Apart from the
social and financial difference between Abu Qais and his friend Saad, the
latter seems to be a privileged character in that he ‘emigrated’ to Kuwait, a
process that seems orderly and respectable. He must have had to bear expenses
for it but that narrative is never presented to us; Saad emerges as the respectable
migrant who enjoys a job as a driver and comes back with “sacks of money”. Abu
Qais on the other hand has to be “smuggled” into Kuwait, a term that
immediately derives negative connotations such as secrecy and illegality. He
has to suffer humiliation while negotiating a fair with the fat man and is
unsure about his safe arrival in the country. The term “emigrate” also has no hints
of dependency on the other and therefore, Saad in his easy transition to Kuwait
is enjoying a stable life there.
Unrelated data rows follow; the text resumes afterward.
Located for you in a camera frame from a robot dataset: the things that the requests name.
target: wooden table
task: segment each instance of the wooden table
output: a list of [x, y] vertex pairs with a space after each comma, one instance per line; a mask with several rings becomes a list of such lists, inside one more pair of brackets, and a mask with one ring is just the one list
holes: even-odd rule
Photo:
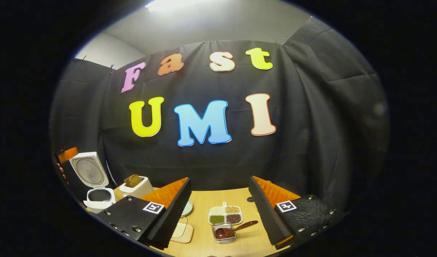
[[[123, 194], [117, 188], [114, 189], [118, 199], [123, 198]], [[192, 191], [189, 200], [193, 203], [193, 210], [186, 217], [188, 223], [193, 226], [193, 236], [191, 241], [186, 244], [169, 242], [169, 247], [160, 251], [176, 257], [259, 257], [267, 256], [287, 247], [276, 250], [269, 242], [268, 235], [264, 230], [261, 218], [255, 203], [249, 203], [247, 198], [251, 194], [248, 188], [221, 190], [221, 191]], [[227, 244], [218, 244], [213, 238], [212, 228], [207, 222], [209, 209], [215, 206], [222, 206], [223, 202], [228, 205], [237, 205], [242, 210], [243, 221], [235, 227], [248, 221], [258, 221], [259, 223], [236, 232], [236, 241]]]

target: blue letter m
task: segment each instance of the blue letter m
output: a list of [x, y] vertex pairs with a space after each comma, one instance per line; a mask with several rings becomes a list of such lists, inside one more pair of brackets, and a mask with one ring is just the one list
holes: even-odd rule
[[205, 109], [204, 116], [199, 117], [191, 104], [182, 104], [174, 108], [179, 115], [180, 146], [190, 146], [194, 140], [189, 136], [189, 130], [193, 133], [199, 143], [204, 143], [205, 136], [210, 127], [209, 143], [228, 143], [231, 136], [226, 130], [225, 108], [228, 103], [223, 100], [211, 101]]

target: divided tray
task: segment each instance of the divided tray
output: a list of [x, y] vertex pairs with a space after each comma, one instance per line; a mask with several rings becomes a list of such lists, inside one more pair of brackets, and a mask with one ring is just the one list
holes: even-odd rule
[[[226, 213], [226, 209], [228, 208], [234, 208], [237, 212], [233, 212], [233, 213]], [[232, 223], [231, 217], [229, 217], [230, 215], [238, 215], [238, 216], [234, 216], [236, 221], [234, 223]], [[217, 223], [225, 223], [225, 222], [229, 222], [233, 225], [239, 224], [242, 222], [243, 220], [243, 216], [242, 216], [242, 210], [239, 206], [236, 205], [230, 205], [228, 206], [226, 204], [226, 202], [223, 202], [222, 206], [217, 206], [217, 207], [212, 207], [209, 210], [209, 216], [207, 218], [207, 221], [209, 222], [209, 224], [213, 225], [214, 223], [210, 222], [210, 217], [211, 216], [218, 216], [219, 218], [217, 219]]]

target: ceiling light
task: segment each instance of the ceiling light
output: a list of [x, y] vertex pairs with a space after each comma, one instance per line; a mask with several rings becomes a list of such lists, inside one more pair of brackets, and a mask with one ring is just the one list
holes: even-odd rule
[[189, 6], [197, 2], [204, 0], [155, 0], [145, 5], [145, 7], [150, 11], [160, 11], [160, 10], [170, 10], [172, 8]]

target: black fabric backdrop
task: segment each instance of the black fabric backdrop
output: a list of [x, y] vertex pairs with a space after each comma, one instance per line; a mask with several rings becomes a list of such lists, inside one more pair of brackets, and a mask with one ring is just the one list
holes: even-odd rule
[[[260, 47], [274, 67], [258, 70], [245, 51]], [[236, 68], [213, 72], [209, 56], [228, 51]], [[160, 62], [182, 54], [181, 70], [158, 75]], [[145, 62], [134, 88], [121, 93], [125, 70]], [[245, 97], [267, 93], [277, 131], [253, 136]], [[162, 126], [153, 137], [134, 134], [129, 104], [162, 96]], [[225, 100], [229, 143], [180, 147], [174, 107], [191, 104], [202, 117], [210, 101]], [[143, 108], [143, 124], [151, 124]], [[207, 41], [157, 52], [110, 74], [109, 68], [74, 60], [55, 95], [52, 149], [98, 151], [117, 184], [131, 174], [161, 187], [190, 177], [193, 190], [246, 187], [255, 175], [299, 195], [312, 193], [348, 210], [370, 187], [383, 164], [388, 108], [375, 71], [349, 41], [311, 18], [284, 45], [256, 41]], [[75, 176], [70, 165], [65, 166]], [[80, 199], [88, 188], [70, 182]]]

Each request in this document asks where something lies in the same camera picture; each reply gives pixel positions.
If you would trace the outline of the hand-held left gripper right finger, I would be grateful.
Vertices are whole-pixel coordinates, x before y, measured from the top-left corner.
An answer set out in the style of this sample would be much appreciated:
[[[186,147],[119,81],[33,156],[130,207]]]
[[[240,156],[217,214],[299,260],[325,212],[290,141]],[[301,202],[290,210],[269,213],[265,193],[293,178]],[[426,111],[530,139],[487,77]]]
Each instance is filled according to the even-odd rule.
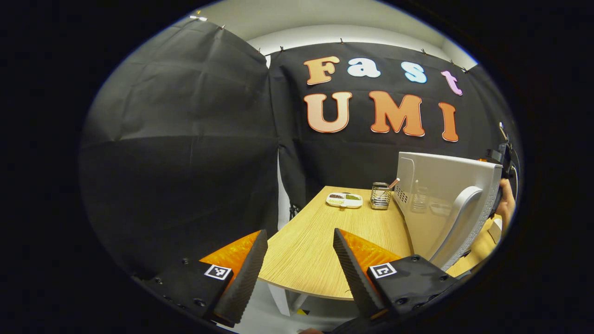
[[[400,257],[339,228],[333,248],[360,315],[372,322],[415,315],[463,282],[418,254]]]

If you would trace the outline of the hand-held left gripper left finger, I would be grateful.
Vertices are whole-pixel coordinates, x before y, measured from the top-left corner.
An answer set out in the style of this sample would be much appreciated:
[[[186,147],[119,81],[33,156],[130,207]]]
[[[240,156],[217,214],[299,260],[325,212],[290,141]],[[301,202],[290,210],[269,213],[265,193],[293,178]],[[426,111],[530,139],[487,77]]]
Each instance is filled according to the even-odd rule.
[[[234,327],[250,301],[268,249],[266,230],[246,235],[204,257],[183,257],[149,279],[149,294],[195,321]]]

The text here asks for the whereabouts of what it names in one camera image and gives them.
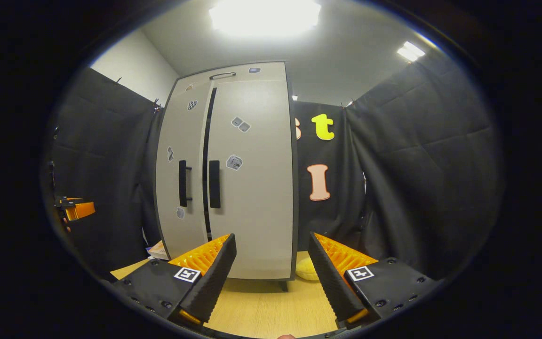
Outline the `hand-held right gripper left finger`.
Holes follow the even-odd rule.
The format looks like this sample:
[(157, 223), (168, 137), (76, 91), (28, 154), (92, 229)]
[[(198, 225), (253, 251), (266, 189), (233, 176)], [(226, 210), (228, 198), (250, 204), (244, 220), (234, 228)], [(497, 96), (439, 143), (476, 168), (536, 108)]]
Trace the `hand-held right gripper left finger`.
[(202, 326), (211, 317), (236, 255), (235, 235), (226, 234), (173, 260), (150, 259), (112, 286), (164, 320)]

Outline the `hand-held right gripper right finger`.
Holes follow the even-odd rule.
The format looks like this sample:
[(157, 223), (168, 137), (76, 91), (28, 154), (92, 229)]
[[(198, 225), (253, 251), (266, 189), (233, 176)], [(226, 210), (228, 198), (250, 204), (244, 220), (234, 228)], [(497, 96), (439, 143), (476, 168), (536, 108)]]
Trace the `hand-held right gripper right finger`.
[(374, 259), (313, 232), (308, 253), (338, 328), (364, 327), (404, 313), (441, 285), (400, 259)]

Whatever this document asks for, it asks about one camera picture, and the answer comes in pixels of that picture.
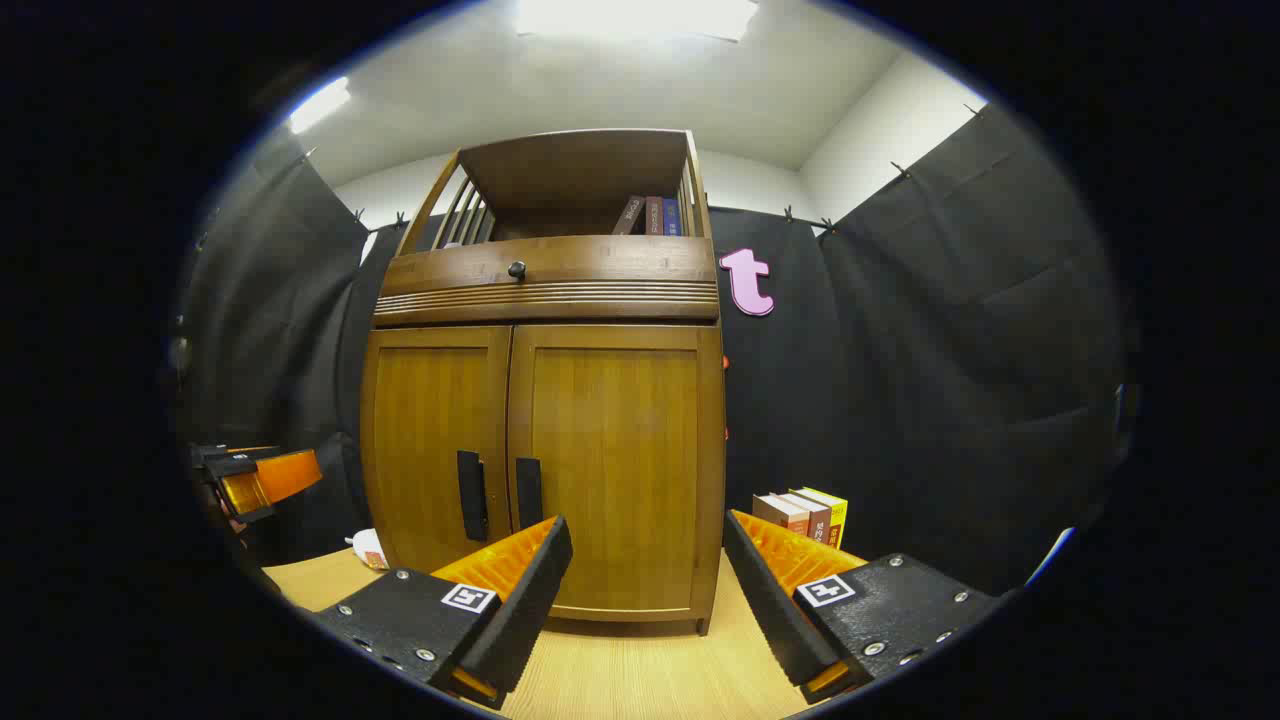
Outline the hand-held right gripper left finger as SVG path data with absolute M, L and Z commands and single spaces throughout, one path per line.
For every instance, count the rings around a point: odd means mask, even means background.
M 524 675 L 572 556 L 568 523 L 557 515 L 431 573 L 392 569 L 315 621 L 415 685 L 498 710 Z

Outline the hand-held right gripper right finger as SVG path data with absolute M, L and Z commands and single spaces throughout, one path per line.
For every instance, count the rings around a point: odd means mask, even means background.
M 723 541 L 774 660 L 810 705 L 928 659 L 1001 603 L 910 555 L 867 561 L 736 510 Z

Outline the wooden shoe cabinet door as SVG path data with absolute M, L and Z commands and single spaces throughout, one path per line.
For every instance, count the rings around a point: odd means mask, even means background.
M 507 325 L 374 331 L 360 400 L 364 483 L 390 565 L 433 571 L 506 538 Z M 484 464 L 489 536 L 465 537 L 456 454 Z
M 573 556 L 554 618 L 692 623 L 716 602 L 724 515 L 722 333 L 712 325 L 527 324 L 507 398 L 515 460 L 541 464 Z

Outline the wooden double-door shoe cabinet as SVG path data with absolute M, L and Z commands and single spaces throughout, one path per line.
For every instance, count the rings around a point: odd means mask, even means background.
M 508 240 L 612 234 L 631 195 L 676 199 L 681 236 L 713 245 L 691 132 L 577 129 L 456 151 L 393 259 Z M 527 324 L 721 328 L 718 273 L 716 282 L 692 283 L 490 284 L 396 297 L 381 297 L 380 291 L 367 346 L 374 331 L 424 327 L 507 325 L 512 338 L 517 325 Z

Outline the wooden cabinet drawer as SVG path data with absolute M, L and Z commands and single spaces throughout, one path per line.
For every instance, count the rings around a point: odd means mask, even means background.
M 524 281 L 509 277 L 525 261 Z M 573 234 L 476 243 L 396 258 L 380 296 L 490 284 L 556 282 L 716 282 L 713 245 L 682 236 Z

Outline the reddish brown book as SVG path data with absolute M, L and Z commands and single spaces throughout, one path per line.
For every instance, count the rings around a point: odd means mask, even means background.
M 754 518 L 782 527 L 797 536 L 809 537 L 810 512 L 777 495 L 754 495 L 751 497 Z

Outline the white and brown book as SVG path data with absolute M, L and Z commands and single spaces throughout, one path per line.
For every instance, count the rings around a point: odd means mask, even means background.
M 806 515 L 806 537 L 812 541 L 829 544 L 829 524 L 832 507 L 819 500 L 797 491 L 782 493 L 780 496 L 786 503 L 801 509 Z

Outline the yellow book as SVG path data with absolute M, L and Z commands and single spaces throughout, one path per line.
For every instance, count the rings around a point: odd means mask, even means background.
M 814 502 L 823 503 L 829 509 L 829 527 L 827 533 L 827 542 L 831 547 L 841 550 L 845 529 L 847 527 L 847 516 L 849 516 L 847 500 L 809 487 L 803 487 L 801 489 L 796 489 L 794 491 L 794 493 L 801 495 Z

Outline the black backdrop cloth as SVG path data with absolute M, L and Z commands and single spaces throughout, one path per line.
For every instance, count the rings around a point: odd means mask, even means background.
M 728 288 L 726 501 L 812 486 L 849 503 L 845 547 L 902 551 L 988 594 L 1092 523 L 1123 451 L 1133 313 L 1076 192 L 984 108 L 840 219 L 710 210 L 774 300 Z M 178 427 L 200 445 L 316 448 L 325 477 L 250 532 L 261 565 L 370 525 L 357 469 L 356 343 L 402 232 L 366 229 L 285 129 L 237 168 L 180 282 Z

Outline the small ceiling light panel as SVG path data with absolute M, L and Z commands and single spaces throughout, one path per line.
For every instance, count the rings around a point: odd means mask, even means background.
M 343 108 L 351 99 L 349 78 L 337 77 L 328 85 L 307 96 L 288 115 L 288 128 L 294 135 L 301 135 L 315 127 L 320 120 Z

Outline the large ceiling light panel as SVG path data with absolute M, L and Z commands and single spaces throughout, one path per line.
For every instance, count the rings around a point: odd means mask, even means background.
M 518 0 L 518 35 L 696 35 L 740 41 L 756 0 Z

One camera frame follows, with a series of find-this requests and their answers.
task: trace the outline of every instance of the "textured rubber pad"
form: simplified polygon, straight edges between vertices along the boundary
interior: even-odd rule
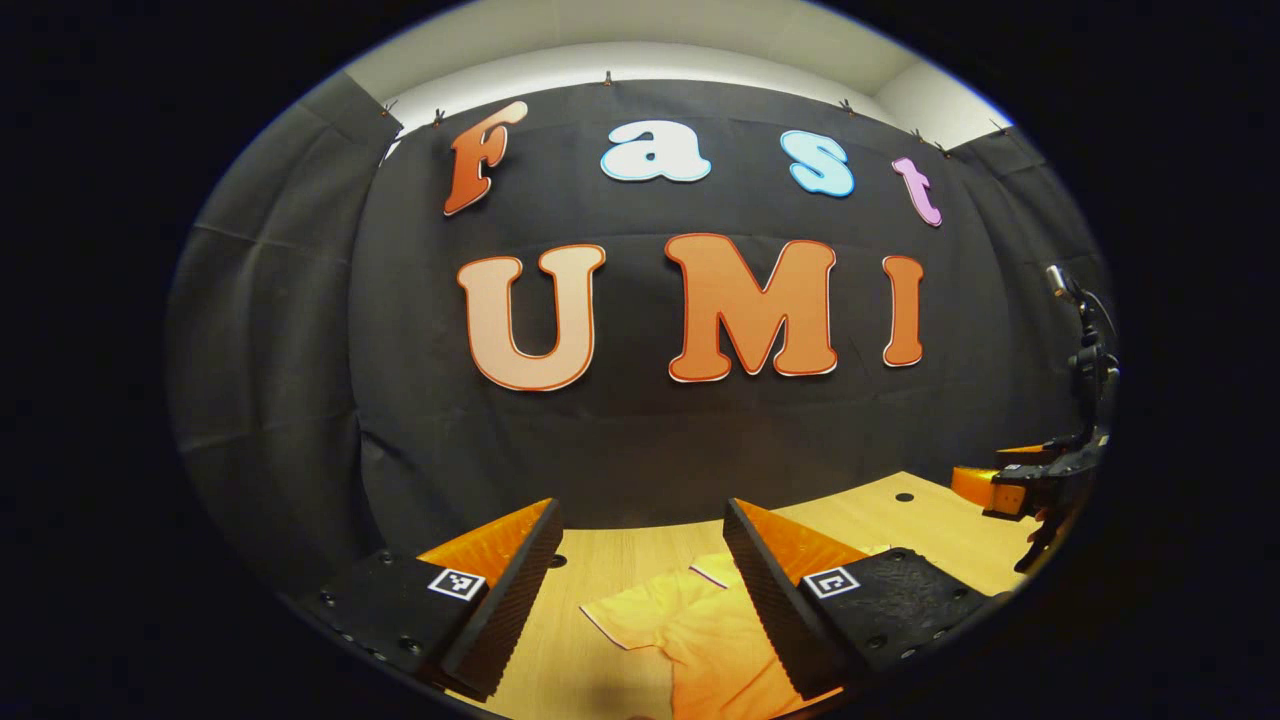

Abu Qais on the other hand has to depend on
other people to be “smuggled” out of Basra. For one, it is his friend who
presents him with the idea, reminding him of his prevalent pathetic condition
in “Ten years have passed and you live like a beggar”. Secondly and more
importantly, Abu Qais also has to suffer humiliation at the hands of the fat
man while negotiating a fare for the smuggling process. He is also unsure about
whether or not he will safely arrive in Kuwait after a tedious journey,
something that Saad again does not have to worry about as he is well-settled in
the new country.
Apart from this,
Saad also has the privilege of knowing what Kuwait looks like and through this
knowledge he bereaves Abu Qais of romanticizing Kuwait as the land of
opportunity that he imagines it to be. While he pictures “men and women, and
children running between the trees” there Saad shuns the imaginative faculty saying
that such things “exist in your head”. Trees are important for him as he yearns
for olive shoots and can only make a living out of them. But through Saad’s
announcements of there being no trees in Kuwait, Abu Qais is deprived of even
the opportunity or hope to see him and his family happily living in the new
country. His imagination of a better future is put to a stop.